Мне стало холодно, несмотря на солнечные лучи, пробивавшиеся сквозь листву. Его лицо оставалось бесстрастным, на нем не было ни симпатии, ни враждебности, оно просто отражало факт, факт смерти в этом лесу. И при том зная, что пропали мои дети.
Ле Брев поднял голову, указывая на деревья, их густую листву:
— Посмотрите на них. Все живут. Все здоровы. — Он помолчал, как будто раздумывая. — И вдруг лист падает вниз. И кто знает почему?
— 6 —
Именно с этого момента все происходившее во Франции полностью захватило меня. По мере того как расширялись поиски, я ездил взад и вперед между домом, где Эмма находилась в полусне, напичканная успокоительными лекарствами и полностью измученная, Сен-Максимом и Понтобаном. Местная жандармерия в Сен-Максиме казалась переполненной детективами под началом Ле Брева, а военизированная полиция, облепившая дороги, как стая мошек, проверяла каждую машину. Ле Брев объяснил, что комиссар полиции дал им все полномочия. Он лично вел расследование.

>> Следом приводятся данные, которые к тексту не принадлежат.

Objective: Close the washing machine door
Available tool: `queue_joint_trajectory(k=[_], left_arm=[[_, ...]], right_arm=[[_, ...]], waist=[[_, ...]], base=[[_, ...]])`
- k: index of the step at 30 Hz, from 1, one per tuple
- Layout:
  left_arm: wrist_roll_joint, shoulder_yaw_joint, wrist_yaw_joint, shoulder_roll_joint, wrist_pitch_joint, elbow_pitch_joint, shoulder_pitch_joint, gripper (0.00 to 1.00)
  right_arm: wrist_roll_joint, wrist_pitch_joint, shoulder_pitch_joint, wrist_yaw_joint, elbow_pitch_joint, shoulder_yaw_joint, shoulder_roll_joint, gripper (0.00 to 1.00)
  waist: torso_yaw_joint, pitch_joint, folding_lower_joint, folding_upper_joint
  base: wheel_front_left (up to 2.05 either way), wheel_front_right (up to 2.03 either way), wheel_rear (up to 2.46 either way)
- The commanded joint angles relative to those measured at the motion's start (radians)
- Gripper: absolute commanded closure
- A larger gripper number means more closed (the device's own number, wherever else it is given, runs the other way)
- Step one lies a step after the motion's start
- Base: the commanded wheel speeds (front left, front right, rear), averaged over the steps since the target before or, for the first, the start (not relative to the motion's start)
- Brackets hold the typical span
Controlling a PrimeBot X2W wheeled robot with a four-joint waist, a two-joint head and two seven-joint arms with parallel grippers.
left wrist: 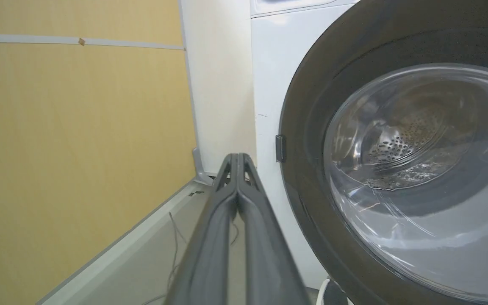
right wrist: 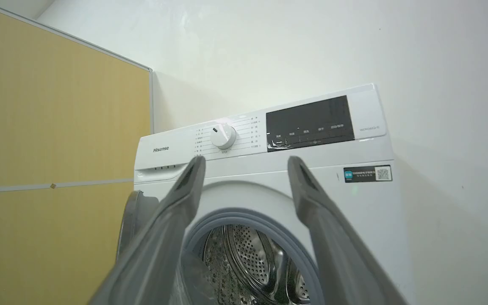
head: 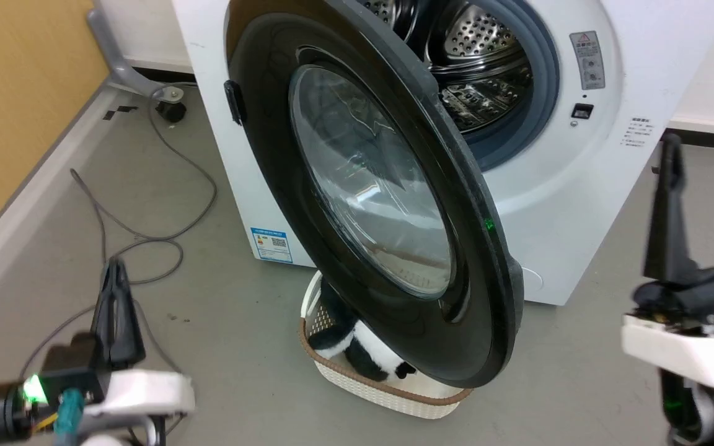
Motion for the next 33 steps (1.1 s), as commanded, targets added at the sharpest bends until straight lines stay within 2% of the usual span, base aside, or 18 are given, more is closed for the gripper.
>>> queue_joint_trajectory(k=[1, 2, 3, 7, 8, 9, 13, 22, 28, 33], left_arm=[[0.016, 0.012, 0.009, -0.011, -0.004, -0.009, 0.031, 0.74], [0.038, 0.018, 0.014, -0.012, -0.004, -0.014, 0.047, 0.11], [0.054, 0.024, 0.016, -0.018, -0.004, -0.023, 0.059, 0.00], [0.061, 0.058, -0.013, -0.065, -0.004, -0.029, 0.092, 0.00], [0.073, 0.060, -0.020, -0.074, -0.004, -0.024, 0.100, 0.00], [0.082, 0.064, -0.024, -0.087, -0.004, -0.022, 0.105, 0.00], [0.115, 0.094, -0.047, -0.133, -0.004, -0.011, 0.121, 0.00], [0.198, 0.158, -0.095, -0.197, -0.004, -0.011, 0.152, 0.00], [0.236, 0.181, -0.120, -0.231, -0.004, -0.011, 0.159, 0.00], [0.264, 0.194, -0.132, -0.251, -0.004, -0.015, 0.159, 0.00]], right_arm=[[-0.003, -0.004, -0.020, 0.001, -0.014, 0.022, 0.003, 0.00], [-0.005, -0.004, -0.027, 0.001, -0.024, 0.041, 0.003, 0.00], [-0.002, -0.004, -0.034, 0.001, -0.033, 0.060, 0.003, 0.00], [0.024, -0.004, -0.053, 0.001, -0.067, 0.139, -0.024, 0.00], [0.028, -0.004, -0.056, 0.001, -0.070, 0.164, -0.036, 0.60], [0.033, -0.004, -0.060, 0.001, -0.073, 0.194, -0.050, 1.00], [0.053, -0.004, -0.070, 0.001, -0.058, 0.319, -0.115, 1.00], [0.051, -0.004, -0.049, 0.001, 0.066, 0.568, -0.258, 1.00], [0.055, -0.004, 0.003, 0.001, 0.180, 0.619, -0.291, 1.00], [0.052, -0.004, 0.039, 0.001, 0.251, 0.589, -0.304, 1.00]], waist=[[0.006, -0.001, 0.0001, 0.0000], [0.011, -0.001, 0.0001, 0.0000], [0.014, -0.001, 0.0001, 0.0000], [0.032, -0.001, 0.0001, 0.0000], [0.034, -0.001, 0.0001, 0.0000], [0.036, -0.001, 0.0001, 0.0000], [0.040, 0.000, 0.0001, 0.0000], [0.041, 0.002, 0.0001, 0.0000], [0.036, 0.006, 0.0001, 0.0000], [0.024, 0.016, 0.0001, 0.0000]], base=[[0.00, 0.00, 0.00], [0.00, 0.00, 0.00], [0.00, 0.00, 0.00], [0.00, 0.00, 0.00], [0.00, 0.00, 0.00], [0.00, 0.00, 0.00], [0.00, 0.00, 0.00], [0.00, 0.00, 0.00], [0.00, 0.00, 0.00], [0.00, 0.00, 0.00]])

Но дети исчезли, просочились, как вода сквозь песок, оставив только следы своего пребывания — одежду, принадлежности для отдыха и игрушки. Собака Сюзи, Шоколадка, одиноко сидела на ее чемодане в пустой спальне. Увидев ее, Эмма разрыдалась. Она смотрела на меня воспаленными глазами, иногда цепляясь за последнюю надежду в слепом отчаянии… а порой так, будто ненавидела меня.
Я был явно под подозрением: ведь именно я последним видел детей, нашли мою мокрую пижаму, я мог выходить из дома. Разве не я организовал этот отдых, привез их сюда и последним пожелал им спокойной ночи? „Были ли у вас ссоры, угрозы с вашей стороны?“ — сухо спрашивал Ле Брев, пытаясь нащупать слабое место в моих показаниях. Я спросил, что отвечала ему Эмма.
Он пожал плечами:
— Ваша жена? Она ничего не утверждает определенно.
— Что вы имеете в виду?
— Что можно сказать, месье? Только то, что что-то произошло и, как и я, она не знает почему.
— Вы хотите сказать?..
— Я ничего не хочу сказать, месье. Я всего лишь следователь.
Но опухшее лицо Эммы, казалось, обвиняло меня. Однажды она выпалила, когда мы ждали новостей:
— Это все твоя вина. Ты хотел этого чертова отдыха. В этой чертовой стране…
Я попытался оправдываться:
— Дорогая… отпуск мы взяли из-за тебя.
— Не называй меня дорогой, — оборвала она меня.
Ле Брев забрал меня в Понтобан, и мы совещались там в разных комнатах, в то время как беспросветная стена отчаяния затмила для меня весь мир. Желтые плитки на полу таращились на меня. Вопросы сыпались один за другим. Были ли Мартин и Сюзанна созревшими в половом плане? Что я испытывал по отношению к ним? Возникало ли у них желание сбежать из дома? Не было ли у них кровосмесительных отношений? Знаем ли мы кого-нибудь, кто мог быть заинтересован в их исчезновении?
„Нет, — отвечал я. — Нет, нет и нет“.